**WHAT YOU NEED TO DO**:
Transcribe the stretch of entries below from the line with "Reviewer note. Confirm that the silver" through the line with "<point>176,49</point>", exactly and with both ends included; leave out all other lines.
Top of EXERCISE MATERIAL
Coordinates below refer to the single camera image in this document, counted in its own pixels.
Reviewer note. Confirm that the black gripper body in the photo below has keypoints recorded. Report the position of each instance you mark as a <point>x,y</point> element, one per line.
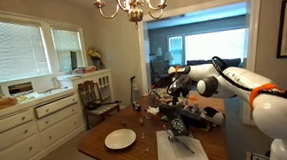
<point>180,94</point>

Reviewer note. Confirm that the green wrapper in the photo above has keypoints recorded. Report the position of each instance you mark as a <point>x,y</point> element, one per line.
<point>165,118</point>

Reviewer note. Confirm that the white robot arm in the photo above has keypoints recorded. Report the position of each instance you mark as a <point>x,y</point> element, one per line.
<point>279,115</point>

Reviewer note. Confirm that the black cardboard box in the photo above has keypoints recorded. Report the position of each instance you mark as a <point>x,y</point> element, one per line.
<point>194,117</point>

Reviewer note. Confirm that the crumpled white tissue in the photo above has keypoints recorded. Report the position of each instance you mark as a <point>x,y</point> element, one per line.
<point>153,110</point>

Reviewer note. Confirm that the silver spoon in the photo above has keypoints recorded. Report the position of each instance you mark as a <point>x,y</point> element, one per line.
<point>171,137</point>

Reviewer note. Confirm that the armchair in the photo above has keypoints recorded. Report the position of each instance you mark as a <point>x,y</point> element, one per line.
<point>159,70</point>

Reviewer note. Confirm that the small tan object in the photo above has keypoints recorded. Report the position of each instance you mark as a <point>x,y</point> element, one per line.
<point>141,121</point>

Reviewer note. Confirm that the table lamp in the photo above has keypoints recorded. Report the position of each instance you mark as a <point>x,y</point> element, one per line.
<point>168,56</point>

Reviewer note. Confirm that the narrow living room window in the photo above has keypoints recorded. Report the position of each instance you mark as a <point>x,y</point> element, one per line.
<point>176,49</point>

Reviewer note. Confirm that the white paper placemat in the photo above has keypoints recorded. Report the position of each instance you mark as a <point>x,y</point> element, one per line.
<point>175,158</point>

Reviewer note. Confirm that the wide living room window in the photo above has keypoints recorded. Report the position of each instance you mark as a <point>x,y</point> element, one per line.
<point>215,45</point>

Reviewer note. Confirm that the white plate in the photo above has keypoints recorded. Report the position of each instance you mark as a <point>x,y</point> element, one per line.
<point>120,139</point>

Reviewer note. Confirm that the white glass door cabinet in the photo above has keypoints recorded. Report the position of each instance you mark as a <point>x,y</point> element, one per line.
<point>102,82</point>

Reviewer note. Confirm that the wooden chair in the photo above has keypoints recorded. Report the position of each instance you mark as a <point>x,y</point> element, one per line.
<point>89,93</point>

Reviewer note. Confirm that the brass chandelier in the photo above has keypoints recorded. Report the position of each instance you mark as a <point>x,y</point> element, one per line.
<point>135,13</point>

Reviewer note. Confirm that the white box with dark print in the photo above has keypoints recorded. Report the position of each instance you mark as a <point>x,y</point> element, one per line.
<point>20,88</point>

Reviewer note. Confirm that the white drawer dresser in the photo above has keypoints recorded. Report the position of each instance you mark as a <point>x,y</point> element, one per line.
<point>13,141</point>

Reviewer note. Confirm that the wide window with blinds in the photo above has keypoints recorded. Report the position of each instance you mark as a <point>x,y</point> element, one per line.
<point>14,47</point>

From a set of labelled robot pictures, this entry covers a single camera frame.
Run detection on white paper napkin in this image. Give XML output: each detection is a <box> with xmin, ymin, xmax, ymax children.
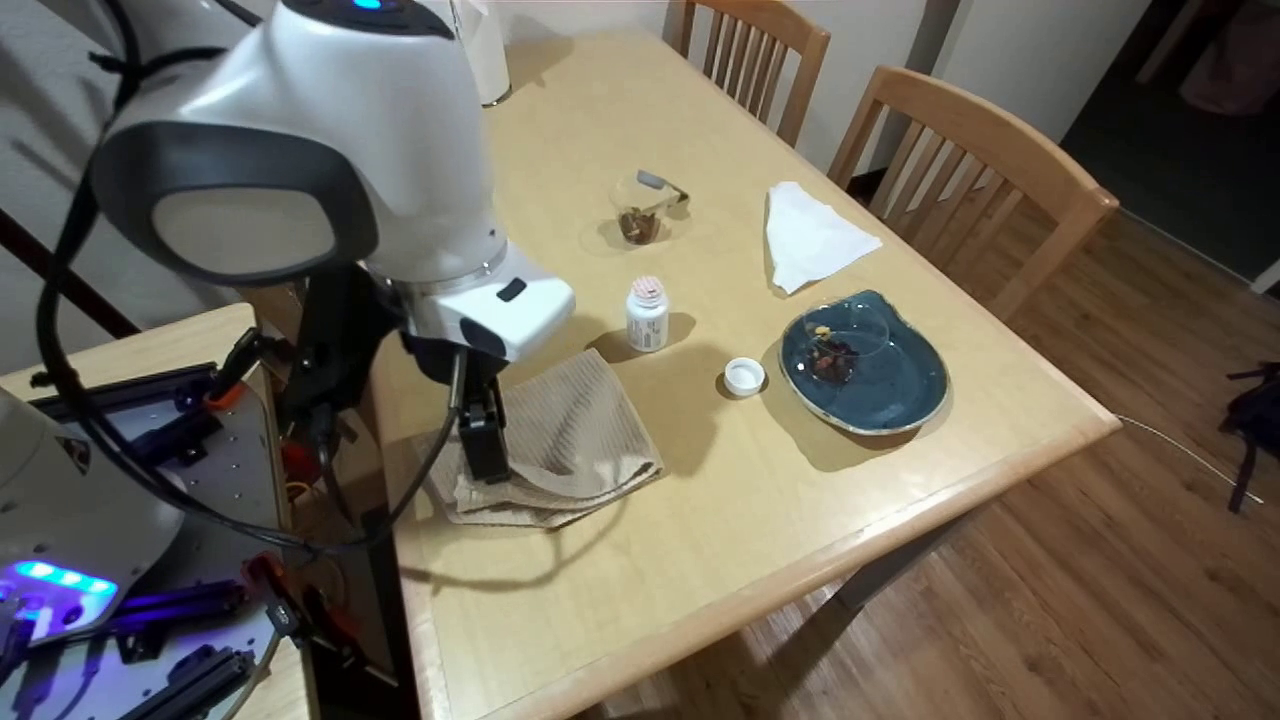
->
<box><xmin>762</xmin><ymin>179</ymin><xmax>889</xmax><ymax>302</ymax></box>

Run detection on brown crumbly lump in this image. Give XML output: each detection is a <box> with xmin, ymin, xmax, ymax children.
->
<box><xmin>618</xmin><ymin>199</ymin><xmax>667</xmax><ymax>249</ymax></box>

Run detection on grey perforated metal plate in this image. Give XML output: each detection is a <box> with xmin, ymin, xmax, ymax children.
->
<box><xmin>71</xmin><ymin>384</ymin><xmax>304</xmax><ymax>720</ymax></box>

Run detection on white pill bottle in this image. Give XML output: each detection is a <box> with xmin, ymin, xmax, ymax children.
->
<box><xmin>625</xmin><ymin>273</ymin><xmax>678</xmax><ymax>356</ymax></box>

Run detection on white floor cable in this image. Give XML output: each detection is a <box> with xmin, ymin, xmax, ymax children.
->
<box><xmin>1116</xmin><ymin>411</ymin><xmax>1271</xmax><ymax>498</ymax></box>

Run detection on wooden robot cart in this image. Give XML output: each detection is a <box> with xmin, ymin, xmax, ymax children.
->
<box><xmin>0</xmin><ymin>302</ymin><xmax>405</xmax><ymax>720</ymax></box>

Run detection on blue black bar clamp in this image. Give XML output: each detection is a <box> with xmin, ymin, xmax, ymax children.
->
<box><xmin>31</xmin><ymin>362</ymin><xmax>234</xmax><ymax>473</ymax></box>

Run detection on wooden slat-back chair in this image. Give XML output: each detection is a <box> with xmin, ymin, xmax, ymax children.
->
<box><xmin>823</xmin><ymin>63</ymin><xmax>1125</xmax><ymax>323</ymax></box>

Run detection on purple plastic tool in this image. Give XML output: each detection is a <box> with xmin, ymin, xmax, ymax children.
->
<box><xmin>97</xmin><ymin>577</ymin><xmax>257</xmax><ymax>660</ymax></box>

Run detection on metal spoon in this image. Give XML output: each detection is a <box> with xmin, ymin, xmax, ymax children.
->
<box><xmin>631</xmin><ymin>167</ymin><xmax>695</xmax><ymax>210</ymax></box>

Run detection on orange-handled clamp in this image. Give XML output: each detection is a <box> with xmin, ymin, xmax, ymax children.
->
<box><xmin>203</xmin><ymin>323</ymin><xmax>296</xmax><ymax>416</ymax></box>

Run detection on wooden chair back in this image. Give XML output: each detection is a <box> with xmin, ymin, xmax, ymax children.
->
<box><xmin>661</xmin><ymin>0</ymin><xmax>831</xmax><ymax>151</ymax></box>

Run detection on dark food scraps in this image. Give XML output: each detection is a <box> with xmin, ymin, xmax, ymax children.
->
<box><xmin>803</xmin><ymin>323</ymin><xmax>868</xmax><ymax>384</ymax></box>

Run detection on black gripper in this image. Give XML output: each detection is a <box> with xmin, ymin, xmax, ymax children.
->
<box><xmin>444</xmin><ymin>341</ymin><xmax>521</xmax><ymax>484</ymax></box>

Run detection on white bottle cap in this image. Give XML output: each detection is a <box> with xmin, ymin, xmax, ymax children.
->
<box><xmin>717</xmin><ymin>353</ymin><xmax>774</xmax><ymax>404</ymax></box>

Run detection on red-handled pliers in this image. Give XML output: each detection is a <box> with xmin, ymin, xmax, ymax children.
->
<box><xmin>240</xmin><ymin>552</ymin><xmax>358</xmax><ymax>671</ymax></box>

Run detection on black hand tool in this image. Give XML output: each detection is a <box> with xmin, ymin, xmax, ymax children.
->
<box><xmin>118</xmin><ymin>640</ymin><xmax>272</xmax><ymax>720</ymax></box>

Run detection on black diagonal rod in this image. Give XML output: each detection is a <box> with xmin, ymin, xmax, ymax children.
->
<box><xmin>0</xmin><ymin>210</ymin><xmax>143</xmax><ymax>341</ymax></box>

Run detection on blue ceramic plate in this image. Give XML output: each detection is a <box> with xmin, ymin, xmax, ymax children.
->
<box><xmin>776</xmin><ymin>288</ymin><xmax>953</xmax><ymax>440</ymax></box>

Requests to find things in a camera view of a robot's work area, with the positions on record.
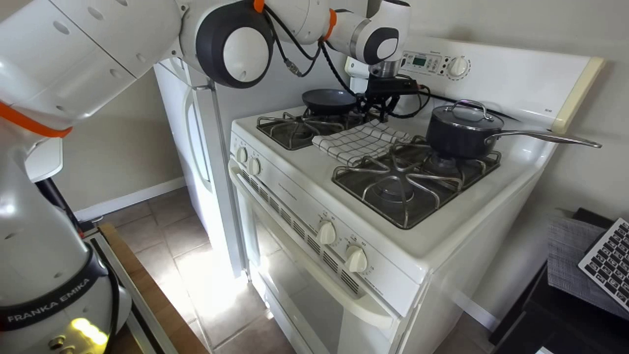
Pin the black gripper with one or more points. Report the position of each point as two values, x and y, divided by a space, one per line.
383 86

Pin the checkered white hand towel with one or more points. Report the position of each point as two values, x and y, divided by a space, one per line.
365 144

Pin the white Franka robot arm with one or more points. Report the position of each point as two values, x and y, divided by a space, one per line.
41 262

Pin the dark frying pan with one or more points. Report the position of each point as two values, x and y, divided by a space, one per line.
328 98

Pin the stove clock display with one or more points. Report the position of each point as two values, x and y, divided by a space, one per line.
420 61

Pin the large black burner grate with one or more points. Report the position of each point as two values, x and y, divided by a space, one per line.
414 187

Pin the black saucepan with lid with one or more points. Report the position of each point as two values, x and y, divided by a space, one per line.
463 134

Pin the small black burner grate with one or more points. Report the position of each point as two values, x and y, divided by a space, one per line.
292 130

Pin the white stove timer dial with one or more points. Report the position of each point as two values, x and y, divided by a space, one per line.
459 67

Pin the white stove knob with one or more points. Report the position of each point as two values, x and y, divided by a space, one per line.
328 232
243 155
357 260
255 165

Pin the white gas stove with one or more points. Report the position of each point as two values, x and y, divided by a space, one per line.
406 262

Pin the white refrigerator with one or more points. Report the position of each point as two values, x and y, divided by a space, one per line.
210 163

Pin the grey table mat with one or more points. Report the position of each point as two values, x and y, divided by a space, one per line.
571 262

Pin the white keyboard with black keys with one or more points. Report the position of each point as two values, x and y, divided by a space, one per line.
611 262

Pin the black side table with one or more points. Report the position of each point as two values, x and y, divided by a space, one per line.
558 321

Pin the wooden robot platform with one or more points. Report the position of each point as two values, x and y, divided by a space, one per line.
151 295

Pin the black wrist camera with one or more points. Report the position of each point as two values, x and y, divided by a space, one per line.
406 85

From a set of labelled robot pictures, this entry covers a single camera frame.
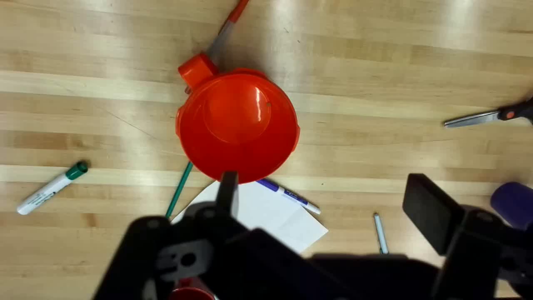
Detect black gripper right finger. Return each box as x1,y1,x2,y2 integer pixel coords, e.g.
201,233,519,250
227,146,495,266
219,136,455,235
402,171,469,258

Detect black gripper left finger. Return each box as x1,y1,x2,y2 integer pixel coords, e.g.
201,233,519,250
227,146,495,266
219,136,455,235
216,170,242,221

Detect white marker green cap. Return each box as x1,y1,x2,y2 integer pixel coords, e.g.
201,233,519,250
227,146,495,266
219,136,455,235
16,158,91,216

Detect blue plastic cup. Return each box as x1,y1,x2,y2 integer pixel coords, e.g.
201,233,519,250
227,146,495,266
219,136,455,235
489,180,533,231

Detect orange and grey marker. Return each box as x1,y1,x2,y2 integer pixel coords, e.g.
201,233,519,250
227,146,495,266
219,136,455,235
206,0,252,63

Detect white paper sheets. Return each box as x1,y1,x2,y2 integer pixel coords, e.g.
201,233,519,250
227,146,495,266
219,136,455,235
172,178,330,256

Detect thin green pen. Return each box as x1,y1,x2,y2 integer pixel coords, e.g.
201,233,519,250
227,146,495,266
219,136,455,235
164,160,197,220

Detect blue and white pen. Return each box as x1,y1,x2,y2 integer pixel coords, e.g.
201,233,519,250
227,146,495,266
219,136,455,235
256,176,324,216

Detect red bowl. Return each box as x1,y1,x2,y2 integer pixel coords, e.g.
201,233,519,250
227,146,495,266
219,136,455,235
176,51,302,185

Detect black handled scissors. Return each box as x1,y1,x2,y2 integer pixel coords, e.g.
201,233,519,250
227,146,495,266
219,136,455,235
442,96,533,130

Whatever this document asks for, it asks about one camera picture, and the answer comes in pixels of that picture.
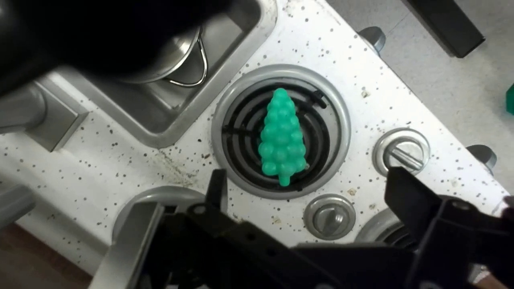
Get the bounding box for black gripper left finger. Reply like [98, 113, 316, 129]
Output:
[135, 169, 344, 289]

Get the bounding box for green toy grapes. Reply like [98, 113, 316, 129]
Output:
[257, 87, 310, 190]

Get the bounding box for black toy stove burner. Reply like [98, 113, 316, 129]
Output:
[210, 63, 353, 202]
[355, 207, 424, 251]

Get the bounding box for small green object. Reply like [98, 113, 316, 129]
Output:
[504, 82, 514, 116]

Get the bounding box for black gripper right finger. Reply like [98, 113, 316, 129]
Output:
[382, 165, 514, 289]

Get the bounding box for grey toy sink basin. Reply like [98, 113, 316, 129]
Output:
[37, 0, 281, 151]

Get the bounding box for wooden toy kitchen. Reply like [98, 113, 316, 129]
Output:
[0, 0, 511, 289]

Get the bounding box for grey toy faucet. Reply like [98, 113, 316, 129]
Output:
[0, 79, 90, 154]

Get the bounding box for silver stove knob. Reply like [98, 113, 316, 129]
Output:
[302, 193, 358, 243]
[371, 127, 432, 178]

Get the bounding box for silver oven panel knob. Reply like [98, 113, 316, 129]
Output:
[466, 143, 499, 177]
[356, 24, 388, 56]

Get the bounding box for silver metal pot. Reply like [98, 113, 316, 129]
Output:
Bottom of EXERCISE MATERIAL
**SOLUTION TO THIS TASK**:
Reviewer note. Confirm that the silver spoon in the photo above has keypoints recorded. Report the position of each instance you mark as a <point>x,y</point> element, one per line.
<point>171,137</point>

Reviewer note. Confirm that the armchair in the photo above has keypoints recorded. Report the position of each instance you mark as a <point>x,y</point> element, one per line.
<point>159,70</point>

Reviewer note. Confirm that the small tan object in the photo above has keypoints recorded. Report the position of each instance you mark as a <point>x,y</point> element, one per line.
<point>141,121</point>

Reviewer note. Confirm that the table lamp in the photo above has keypoints recorded. Report the position of each instance you mark as a <point>x,y</point> element, one per line.
<point>168,56</point>

Reviewer note. Confirm that the narrow living room window in the photo above has keypoints recorded. Report the position of each instance you mark as a <point>x,y</point> element, one per line.
<point>176,49</point>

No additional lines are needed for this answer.